Co-development

• Co-development partnership model aligns the CDMO’s success with the sponsor’s outcomes.
• By expanding the offering, Mabion enhances its competitiveness and responds with the market shift toward collaborative and value-driven models as traditional CDMO lose attractiveness.
• We will share risks, costs and profits from co-development business model on top of fee for service activities which today is not sufficient anymore to stand out in a competitive CDMO landscape.

Trusted Biologics Partner for Growth-oriented Biotech

Co-development partnership designed to help biotech innovators reach the market faster, with less risk and stronger execution support. For small and medium-sized biotech and biopharma companies, bringing a biologic drug to market is not only a scientific challenge. It is also a capital, CMC, regulatory, manufacturing, and execution challenge.

Mabion’s co-development partnership model is designed to help growth-oriented biotech companies overcome these barriers. Instead of engaging a CDMO only as a fee-for-service contractor, the client gains a biologics partner whose success is directly linked to the product’s success. This creates a more committed, collaborative, and outcome-oriented relationship. Both sides are working toward the same goal: bringing the biologic drug to market and to patients.

Through this model, Mabion supports biotech innovators across both early-stage development projects and commercial projects, helping them develop, scale up, manufacture, and prepare biologic products for clinical and commercial supply.

Mabion Co-development Model

Mabion’s biosimilar co-development program is structured as a transparent partnership model designed to take a biosimilar candidate from early development through clinical evaluation, regulatory submission and commercial readiness. The cooperation is divided into clearly defined work packages, each linked to specific technical, regulatory and manufacturing objectives, budgets and milestones.

Cost-sharing

Building drug development capabilities internally or relying entirely on conventional CDMO services can place substantial pressure on budgets.

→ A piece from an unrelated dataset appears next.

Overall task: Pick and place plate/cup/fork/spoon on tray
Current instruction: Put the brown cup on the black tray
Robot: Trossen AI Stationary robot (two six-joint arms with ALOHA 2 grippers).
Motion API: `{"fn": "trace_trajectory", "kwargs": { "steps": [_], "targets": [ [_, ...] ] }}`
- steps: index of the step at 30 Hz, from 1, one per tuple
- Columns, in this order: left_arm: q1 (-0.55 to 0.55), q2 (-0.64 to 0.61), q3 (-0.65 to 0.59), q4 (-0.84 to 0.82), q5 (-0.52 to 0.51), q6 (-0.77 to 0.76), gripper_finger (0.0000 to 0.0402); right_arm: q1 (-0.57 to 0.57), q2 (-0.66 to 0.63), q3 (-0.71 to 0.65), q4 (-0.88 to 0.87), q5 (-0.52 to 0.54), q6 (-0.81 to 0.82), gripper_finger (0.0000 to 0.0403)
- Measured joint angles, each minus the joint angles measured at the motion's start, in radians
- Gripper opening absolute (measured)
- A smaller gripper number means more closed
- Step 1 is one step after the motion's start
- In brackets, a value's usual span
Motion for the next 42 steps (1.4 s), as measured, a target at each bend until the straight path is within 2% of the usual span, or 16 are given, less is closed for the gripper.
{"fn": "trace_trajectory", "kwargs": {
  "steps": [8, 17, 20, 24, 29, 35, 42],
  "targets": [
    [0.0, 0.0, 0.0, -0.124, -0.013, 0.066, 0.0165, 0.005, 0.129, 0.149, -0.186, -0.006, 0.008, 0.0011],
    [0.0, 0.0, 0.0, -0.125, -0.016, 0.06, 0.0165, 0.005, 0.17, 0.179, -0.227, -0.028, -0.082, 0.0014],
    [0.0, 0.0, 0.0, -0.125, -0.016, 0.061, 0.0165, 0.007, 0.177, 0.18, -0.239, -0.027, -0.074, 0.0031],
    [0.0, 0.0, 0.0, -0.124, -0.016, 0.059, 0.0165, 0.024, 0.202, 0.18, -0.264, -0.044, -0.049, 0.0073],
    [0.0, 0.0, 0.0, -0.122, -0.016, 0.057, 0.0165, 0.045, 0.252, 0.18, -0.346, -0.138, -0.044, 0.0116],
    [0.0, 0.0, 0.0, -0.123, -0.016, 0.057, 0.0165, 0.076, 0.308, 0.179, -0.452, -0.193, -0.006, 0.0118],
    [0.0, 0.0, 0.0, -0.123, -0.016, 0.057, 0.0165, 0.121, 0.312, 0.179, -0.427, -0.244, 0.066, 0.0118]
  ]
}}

Through the Mabion Co-development Model, innovators can access Mabion’s development and manufacturing capabilities at a significantly lower entry cost. Contract costs are focused on the drug development and manufacturing process itself. As a result, the entire project is potentially up to 30% more cost-effective than standard CDMO-based approaches.

This allows biopharma companies to preserve capital for market access preparation, and portfolio expansion. Mabion also offers flexibility in structuring each collaboration. Costs are estimated on a case-by-case basis depending on the product, stage of development, technical scope, and partners’ needs.

For the innovator, this means a more efficient use of resources without the need to build large-scale manufacturing capabilities in-house.

Risk-sharing

Only about 15% of drugs that enter human clinical trials are ultimately approved for marketing by regulatory agencies. Such a high level of risk requires significant actions to be taken to mitigate it.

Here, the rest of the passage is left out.